Recorded data
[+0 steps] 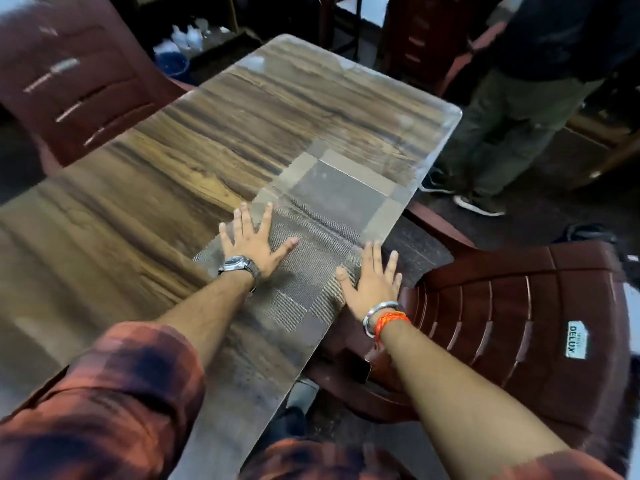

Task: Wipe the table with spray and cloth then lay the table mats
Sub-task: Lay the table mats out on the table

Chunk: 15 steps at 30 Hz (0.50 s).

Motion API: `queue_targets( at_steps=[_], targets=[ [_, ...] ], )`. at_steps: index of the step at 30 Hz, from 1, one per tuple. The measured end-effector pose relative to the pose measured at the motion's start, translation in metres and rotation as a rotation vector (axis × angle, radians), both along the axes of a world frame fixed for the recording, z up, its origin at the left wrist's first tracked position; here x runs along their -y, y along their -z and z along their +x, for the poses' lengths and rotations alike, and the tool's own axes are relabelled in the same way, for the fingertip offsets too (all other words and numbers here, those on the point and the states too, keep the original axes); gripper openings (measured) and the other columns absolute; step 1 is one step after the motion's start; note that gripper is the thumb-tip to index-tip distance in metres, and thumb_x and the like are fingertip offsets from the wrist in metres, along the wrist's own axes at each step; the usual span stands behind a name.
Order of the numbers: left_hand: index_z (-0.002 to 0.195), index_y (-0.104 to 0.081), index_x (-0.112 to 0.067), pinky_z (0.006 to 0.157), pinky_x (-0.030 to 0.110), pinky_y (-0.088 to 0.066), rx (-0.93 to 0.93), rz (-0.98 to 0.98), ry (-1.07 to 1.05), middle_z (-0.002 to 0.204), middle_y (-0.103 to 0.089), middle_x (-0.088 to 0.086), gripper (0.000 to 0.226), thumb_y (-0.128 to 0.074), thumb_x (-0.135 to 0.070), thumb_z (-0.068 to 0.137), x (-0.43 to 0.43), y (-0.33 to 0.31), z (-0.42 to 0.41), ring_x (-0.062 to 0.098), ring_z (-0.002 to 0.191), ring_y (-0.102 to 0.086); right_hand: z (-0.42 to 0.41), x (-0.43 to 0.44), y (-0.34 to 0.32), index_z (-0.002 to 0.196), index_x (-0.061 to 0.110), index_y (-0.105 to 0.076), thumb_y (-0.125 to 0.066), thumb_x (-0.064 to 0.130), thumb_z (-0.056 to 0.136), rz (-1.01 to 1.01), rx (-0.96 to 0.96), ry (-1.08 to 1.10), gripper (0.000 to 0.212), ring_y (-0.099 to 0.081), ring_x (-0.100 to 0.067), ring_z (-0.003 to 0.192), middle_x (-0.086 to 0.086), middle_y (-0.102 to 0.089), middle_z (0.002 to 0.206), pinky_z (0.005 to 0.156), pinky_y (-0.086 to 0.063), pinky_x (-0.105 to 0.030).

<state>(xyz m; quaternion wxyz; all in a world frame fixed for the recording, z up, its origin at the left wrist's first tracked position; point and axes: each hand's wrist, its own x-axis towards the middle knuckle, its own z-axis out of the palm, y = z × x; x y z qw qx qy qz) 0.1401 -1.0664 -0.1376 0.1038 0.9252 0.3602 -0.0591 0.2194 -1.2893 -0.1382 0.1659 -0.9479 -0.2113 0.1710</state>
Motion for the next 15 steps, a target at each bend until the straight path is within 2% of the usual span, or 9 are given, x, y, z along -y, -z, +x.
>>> queue_targets(
  at_steps=[4, 7, 11, 15],
  targets=[
    [0.151, 0.010, -0.037, 0.116, 0.054, 0.005, -0.006, -0.010, -0.095, 0.160, 0.013, 0.013, 0.096, -0.007, -0.089, 0.072, 0.022, -0.026, -0.071, 0.026, 0.148, 0.009, -0.027, -0.003, -0.023, 0.157, 0.015, -0.002, -0.036, 0.058, 0.096, 0.075, 0.078, -0.149, 0.081, 0.008, -0.026, 0.151, 0.000, 0.002, 0.165, 0.121, -0.001, -0.051],
    [0.150, 0.012, -0.038, 0.116, 0.054, 0.003, -0.022, 0.007, -0.136, 0.161, 0.013, 0.010, 0.091, -0.014, -0.086, 0.077, 0.050, -0.035, -0.140, 0.026, 0.149, 0.005, -0.069, -0.007, -0.026, 0.156, 0.012, -0.005, -0.033, 0.056, 0.097, 0.106, 0.111, -0.289, 0.079, 0.004, -0.024, 0.152, -0.003, 0.000, 0.165, 0.121, -0.001, -0.046],
    [0.151, 0.012, -0.039, 0.116, 0.052, -0.001, -0.071, 0.024, -0.199, 0.162, 0.012, 0.005, 0.088, -0.019, -0.082, 0.081, 0.083, -0.034, -0.235, 0.025, 0.149, 0.001, -0.144, -0.022, -0.024, 0.156, 0.011, -0.005, -0.033, 0.054, 0.097, 0.129, 0.086, -0.474, 0.078, 0.002, -0.023, 0.152, -0.006, -0.001, 0.165, 0.122, -0.001, -0.041],
    [0.150, 0.012, -0.042, 0.117, 0.051, 0.000, -0.141, 0.004, -0.330, 0.161, 0.013, 0.003, 0.087, -0.020, -0.084, 0.080, 0.100, -0.027, -0.324, 0.031, 0.148, 0.002, -0.230, -0.039, -0.024, 0.156, 0.010, -0.008, -0.036, 0.051, 0.098, 0.155, 0.051, -0.686, 0.076, 0.001, -0.024, 0.152, -0.008, -0.002, 0.165, 0.123, -0.002, -0.042]
  ],
)
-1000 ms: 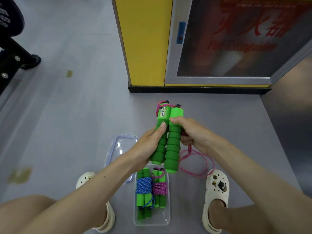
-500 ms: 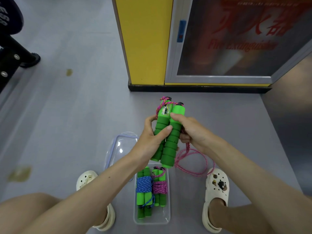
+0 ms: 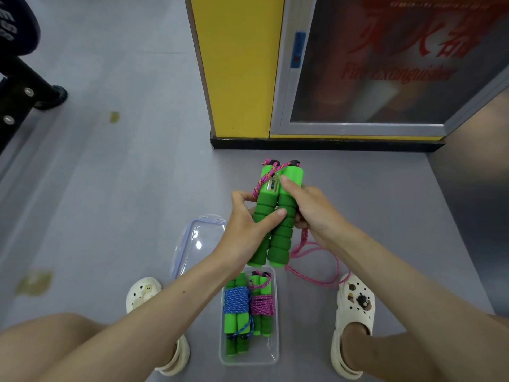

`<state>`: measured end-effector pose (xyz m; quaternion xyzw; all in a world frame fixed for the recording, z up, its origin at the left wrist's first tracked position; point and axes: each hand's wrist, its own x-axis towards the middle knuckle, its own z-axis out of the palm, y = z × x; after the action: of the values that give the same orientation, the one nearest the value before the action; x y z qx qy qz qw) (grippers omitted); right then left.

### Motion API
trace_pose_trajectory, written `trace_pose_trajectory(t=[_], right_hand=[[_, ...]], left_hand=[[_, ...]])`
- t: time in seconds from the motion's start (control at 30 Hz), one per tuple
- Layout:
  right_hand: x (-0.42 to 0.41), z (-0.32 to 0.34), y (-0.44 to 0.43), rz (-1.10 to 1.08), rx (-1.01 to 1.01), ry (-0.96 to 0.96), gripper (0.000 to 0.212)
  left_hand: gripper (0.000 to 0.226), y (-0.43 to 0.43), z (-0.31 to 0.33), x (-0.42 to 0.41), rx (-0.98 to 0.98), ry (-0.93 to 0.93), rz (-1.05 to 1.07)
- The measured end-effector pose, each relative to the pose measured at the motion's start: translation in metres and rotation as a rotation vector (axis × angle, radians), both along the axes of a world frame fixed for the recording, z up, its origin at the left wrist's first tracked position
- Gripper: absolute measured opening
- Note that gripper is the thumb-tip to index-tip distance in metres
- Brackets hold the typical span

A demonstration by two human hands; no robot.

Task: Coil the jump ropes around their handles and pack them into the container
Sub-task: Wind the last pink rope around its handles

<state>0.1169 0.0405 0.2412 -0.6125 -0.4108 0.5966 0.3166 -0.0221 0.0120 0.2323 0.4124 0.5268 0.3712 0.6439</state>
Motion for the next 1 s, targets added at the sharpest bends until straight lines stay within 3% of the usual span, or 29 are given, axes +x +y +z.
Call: trace_pose_trajectory(t=[0.23, 0.47, 0.6, 0.7, 0.8, 1.0], right_hand=[[-0.004, 0.005, -0.003, -0.019, -0.013, 0.133, 0.037], [0.014, 0.014, 0.011, 0.201, -0.008, -0.152, 0.043], [0.028, 0.021, 0.013, 0.359, -0.002, -0.223, 0.020], [0.036, 0.019, 0.013, 0.331, 0.022, -0.296, 0.011], [0.034, 0.015, 0.012, 0.304, 0.002, -0.373, 0.023], [0.030, 0.008, 0.010, 0.225, -0.020, -0.336, 0.027]], left_hand=[[0.063, -0.002, -0.006, 0.004, -0.057, -0.062, -0.023], [0.058, -0.002, -0.003, 0.000, -0.064, -0.059, -0.024], [0.058, 0.003, -0.001, -0.006, -0.064, -0.032, 0.014], [0.056, 0.006, 0.002, -0.009, -0.002, 0.099, -0.018], [0.056, 0.004, 0.004, -0.007, 0.093, 0.256, -0.088], [0.053, 0.008, 0.003, -0.004, 0.111, 0.313, -0.067]])
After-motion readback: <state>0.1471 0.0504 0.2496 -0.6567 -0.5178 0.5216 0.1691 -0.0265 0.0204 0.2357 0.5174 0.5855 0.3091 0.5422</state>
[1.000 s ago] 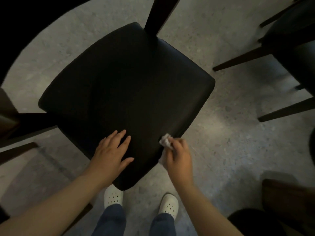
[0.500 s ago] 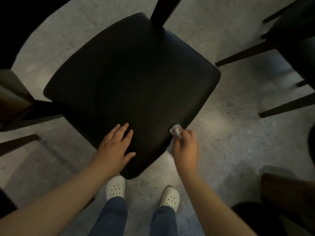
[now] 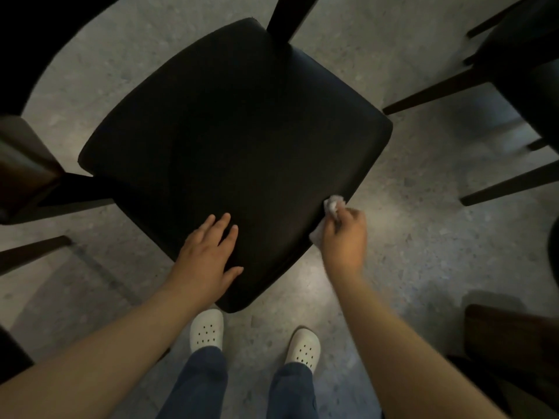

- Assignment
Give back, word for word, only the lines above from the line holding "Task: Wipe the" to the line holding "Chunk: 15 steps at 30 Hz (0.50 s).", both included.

- Solved problem
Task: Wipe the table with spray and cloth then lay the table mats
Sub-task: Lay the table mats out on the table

Chunk: 15 steps at 30 Hz (0.50 s).

No further output is required.